Instructions for the task —
Begin at the line containing "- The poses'" in the entries below and end at the line containing "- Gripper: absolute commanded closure"; transcribe that range exactly and nothing outside it.
----------
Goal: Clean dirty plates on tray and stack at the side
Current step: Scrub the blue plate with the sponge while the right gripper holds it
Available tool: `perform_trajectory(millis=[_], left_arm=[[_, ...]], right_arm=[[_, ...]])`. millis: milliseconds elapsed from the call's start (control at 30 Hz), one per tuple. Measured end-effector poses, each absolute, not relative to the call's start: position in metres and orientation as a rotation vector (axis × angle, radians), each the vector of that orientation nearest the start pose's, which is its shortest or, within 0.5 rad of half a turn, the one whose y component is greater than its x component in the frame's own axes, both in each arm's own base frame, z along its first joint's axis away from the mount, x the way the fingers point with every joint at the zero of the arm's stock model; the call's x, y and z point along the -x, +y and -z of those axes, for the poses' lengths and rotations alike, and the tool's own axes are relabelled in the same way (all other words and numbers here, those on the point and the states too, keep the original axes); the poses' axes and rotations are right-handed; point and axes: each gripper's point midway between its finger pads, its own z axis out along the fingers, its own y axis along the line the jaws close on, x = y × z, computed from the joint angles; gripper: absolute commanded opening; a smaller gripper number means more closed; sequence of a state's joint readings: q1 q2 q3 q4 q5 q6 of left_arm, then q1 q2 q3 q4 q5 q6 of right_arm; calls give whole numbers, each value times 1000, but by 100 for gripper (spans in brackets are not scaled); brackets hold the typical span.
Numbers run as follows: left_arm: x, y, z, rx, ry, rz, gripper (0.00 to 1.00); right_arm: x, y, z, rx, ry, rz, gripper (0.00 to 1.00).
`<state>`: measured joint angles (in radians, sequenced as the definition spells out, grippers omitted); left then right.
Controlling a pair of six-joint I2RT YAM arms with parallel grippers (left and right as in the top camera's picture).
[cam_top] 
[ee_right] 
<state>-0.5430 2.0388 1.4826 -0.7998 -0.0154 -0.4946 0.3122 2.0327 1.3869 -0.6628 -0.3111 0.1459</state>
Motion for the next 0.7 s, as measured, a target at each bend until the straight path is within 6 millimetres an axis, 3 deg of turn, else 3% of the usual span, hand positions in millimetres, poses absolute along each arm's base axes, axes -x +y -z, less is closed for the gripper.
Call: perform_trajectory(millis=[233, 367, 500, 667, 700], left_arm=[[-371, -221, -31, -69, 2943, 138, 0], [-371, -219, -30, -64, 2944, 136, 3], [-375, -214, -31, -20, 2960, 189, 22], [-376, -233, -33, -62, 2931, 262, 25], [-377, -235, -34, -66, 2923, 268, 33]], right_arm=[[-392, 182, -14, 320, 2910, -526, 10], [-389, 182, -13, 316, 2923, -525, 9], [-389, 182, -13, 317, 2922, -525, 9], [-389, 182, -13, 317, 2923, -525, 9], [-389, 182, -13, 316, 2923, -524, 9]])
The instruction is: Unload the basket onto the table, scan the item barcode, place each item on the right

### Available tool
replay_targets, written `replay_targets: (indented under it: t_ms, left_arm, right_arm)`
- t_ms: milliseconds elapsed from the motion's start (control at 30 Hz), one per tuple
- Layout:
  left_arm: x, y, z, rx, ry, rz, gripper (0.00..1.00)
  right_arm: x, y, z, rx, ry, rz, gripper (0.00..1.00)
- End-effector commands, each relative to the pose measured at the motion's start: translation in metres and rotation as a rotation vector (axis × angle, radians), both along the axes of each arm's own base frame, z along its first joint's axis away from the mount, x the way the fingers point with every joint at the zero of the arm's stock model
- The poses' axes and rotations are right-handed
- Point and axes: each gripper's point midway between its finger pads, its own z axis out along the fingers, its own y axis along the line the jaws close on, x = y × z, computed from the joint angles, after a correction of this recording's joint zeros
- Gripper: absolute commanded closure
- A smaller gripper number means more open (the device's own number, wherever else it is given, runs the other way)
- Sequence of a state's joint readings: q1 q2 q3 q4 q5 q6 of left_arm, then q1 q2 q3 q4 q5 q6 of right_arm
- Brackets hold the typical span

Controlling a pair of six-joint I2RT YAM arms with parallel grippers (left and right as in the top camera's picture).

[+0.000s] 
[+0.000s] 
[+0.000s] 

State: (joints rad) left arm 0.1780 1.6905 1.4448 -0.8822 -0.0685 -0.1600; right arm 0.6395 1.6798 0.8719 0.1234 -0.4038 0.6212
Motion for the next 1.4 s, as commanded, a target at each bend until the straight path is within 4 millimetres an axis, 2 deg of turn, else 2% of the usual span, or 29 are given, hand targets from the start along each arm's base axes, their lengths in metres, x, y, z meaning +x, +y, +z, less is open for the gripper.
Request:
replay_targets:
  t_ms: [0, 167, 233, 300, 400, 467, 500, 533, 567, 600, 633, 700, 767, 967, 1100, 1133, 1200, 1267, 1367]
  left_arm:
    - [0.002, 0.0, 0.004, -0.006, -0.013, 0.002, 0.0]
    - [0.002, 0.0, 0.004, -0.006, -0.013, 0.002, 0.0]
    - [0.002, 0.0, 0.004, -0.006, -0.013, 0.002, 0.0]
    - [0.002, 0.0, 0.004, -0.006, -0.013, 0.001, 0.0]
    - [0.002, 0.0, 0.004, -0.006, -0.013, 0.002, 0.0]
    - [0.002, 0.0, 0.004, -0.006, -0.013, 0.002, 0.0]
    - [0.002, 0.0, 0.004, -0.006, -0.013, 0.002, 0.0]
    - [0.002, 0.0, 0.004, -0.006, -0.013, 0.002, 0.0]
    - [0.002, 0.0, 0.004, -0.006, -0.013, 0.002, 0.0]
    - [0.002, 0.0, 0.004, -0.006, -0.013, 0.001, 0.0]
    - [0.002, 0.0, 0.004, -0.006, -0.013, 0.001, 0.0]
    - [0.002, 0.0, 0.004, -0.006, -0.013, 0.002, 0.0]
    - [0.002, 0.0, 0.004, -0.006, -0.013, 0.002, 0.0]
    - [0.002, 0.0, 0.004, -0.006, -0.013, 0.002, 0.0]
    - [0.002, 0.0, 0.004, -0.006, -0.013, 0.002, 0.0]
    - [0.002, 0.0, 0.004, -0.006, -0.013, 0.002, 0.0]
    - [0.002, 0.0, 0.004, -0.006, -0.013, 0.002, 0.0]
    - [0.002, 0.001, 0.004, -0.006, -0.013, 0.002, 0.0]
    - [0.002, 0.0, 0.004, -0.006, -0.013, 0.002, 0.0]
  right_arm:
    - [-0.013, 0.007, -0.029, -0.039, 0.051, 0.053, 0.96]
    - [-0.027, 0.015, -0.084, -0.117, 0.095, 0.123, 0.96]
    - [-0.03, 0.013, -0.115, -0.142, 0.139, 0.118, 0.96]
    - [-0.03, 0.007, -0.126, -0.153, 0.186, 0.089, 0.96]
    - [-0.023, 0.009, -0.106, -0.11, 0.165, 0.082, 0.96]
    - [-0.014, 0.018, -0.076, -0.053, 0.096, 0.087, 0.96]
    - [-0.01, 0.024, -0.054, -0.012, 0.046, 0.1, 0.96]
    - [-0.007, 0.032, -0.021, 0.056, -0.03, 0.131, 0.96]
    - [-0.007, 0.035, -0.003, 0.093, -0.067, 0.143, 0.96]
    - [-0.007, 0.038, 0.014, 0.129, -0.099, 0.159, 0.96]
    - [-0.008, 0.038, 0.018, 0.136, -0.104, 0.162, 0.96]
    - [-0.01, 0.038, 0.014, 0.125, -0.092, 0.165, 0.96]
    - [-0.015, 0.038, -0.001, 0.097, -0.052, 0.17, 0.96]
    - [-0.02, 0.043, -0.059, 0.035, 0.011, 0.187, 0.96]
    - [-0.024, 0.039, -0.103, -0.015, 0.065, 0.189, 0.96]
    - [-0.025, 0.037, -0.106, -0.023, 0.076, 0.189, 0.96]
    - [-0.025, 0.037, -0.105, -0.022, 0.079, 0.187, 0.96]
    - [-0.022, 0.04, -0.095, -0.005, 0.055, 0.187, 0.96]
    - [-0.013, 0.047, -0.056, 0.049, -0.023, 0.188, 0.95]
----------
Task response —
- The poses' axes and rotations are right-handed
- Point and axes: each gripper's point midway between its finger pads, its own z axis out along the fingers, its own y axis along the line the jaws close on, x = y × z, computed from the joint angles, after a correction of this recording's joint zeros
- Gripper: absolute commanded closure

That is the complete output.